Maugeri, la contro proposta: solo 9 milioni dai lavoratori

di Anna Ghezzi wPAVIA Tagli sui lavoratori da 9 milioni di euro, invece che da 18, selezionando le voci dalla "proposta" dell'azienda. Gli altri nove milioni da risparmiare su consulenze, straordinari, ferie arretrate e non godute e revisione della riorganizzazione aziendale. È la contro proposta che i sindacati del comparto (Cgil, Cisl, Uil) hanno fatto all'incontro di ieri pomeriggio con i vertici della fondazione Maugeri. I tempi sono stretti: 13 giorni prima che Maugeri decida unilateralmente.
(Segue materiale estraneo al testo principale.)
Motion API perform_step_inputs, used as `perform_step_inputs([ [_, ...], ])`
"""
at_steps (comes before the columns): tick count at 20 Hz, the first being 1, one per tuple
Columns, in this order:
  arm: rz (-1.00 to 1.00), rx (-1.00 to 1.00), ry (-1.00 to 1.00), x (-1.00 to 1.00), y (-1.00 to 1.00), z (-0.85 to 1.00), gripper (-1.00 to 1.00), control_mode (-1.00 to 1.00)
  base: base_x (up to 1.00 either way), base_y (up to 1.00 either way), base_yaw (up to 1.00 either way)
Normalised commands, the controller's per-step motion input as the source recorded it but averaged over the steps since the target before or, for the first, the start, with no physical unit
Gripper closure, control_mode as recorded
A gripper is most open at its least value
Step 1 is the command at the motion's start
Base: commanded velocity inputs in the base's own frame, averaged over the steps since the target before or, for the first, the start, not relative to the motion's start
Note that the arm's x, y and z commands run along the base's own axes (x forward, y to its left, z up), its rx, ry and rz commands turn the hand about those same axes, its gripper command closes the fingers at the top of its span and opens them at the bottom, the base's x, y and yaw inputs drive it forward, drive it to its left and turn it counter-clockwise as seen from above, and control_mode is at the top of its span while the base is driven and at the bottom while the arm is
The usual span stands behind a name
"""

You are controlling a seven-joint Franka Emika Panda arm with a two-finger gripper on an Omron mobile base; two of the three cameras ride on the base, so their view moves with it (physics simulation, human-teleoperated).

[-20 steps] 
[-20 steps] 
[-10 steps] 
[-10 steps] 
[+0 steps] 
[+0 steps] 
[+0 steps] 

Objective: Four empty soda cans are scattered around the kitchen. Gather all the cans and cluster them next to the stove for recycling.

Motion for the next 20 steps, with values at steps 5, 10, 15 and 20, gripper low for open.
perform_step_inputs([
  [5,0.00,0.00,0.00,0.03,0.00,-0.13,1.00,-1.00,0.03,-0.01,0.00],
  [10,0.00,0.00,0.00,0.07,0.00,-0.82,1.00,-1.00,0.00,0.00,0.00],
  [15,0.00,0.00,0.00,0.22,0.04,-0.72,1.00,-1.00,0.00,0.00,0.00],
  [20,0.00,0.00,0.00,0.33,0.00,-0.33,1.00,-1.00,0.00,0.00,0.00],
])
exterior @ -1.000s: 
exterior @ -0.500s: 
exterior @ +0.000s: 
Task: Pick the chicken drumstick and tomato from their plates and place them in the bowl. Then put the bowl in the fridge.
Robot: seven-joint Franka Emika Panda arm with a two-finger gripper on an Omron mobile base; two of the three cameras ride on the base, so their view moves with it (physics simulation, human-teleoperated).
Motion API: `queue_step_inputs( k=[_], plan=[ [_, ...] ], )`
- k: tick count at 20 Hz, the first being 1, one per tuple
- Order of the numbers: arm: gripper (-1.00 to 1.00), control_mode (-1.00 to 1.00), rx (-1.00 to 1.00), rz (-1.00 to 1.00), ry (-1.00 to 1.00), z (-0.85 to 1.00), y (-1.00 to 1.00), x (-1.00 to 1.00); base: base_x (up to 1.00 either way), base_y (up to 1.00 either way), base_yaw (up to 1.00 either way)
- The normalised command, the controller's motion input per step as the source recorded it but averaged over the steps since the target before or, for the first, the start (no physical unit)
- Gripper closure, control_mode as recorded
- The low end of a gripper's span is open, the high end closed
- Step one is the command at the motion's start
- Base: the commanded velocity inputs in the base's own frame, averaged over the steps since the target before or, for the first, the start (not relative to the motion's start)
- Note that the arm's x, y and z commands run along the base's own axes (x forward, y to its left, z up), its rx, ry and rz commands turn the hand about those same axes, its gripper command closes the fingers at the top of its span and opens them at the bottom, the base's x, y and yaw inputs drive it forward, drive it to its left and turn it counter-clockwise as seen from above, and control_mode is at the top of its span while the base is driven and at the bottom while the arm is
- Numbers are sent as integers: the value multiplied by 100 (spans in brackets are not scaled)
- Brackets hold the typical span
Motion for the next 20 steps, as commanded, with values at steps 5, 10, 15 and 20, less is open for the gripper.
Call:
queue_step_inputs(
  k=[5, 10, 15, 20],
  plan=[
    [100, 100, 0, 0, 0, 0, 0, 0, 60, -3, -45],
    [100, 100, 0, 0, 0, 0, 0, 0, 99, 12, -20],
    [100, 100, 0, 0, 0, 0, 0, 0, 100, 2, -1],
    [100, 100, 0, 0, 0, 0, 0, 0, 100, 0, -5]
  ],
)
L'incontro di oggi è stato sospeso, il dg Alberto De Matthaeis ha assicurato – riportano i sindacati – che la proposta sarà presa in considerazione e sarà data una risposta. «Abbiamo inserito come vincolo per la prosecuzione del tavolo di trattativa, la disponibilità di diminuire almeno del 50% la manovra di recupero dei 18 milioni di euro annuali nel triennio 2015-2017 sul costo del lavoro – scrivono i sindacati del compareto – La direzione si è riservata di sottoporre al CdA la richiesta per diminuire i sacrifici economici dei lavoratori» Il tavolo sarà riconvocato il 26 alle 10. Nel frattempo la consigliera regionale M5S Iolanda Nanni invia una nota in cui punzecchia l'assessore alla sanità Mario Mantovani:«Mantovani continua a ripetere che Regione Lombardia non può intervenire sull'autonomia organizzativa di un ente privato: sembra non considerare che l'ente privato Fondazione Maugeri vive di finanziamenti pubblici, con Regione Lombardia come primo e principale erogatore di finanziamenti, e che la legislazione regionale conferisce a Regione, tramite le Asl, un ampio potere d'intervento nei casi di criticità. Da settembre che sollecito, tramite atti istituzionali l'assessore ad esercitare i suoi poteri: la legislazione regionale prevede che le fondazioni private accreditate nel Sistema sanitario regionale si sottopongano al monitoraggio delle Asl, monitoraggio che riguarda anche la gestione finanziaria ed economica».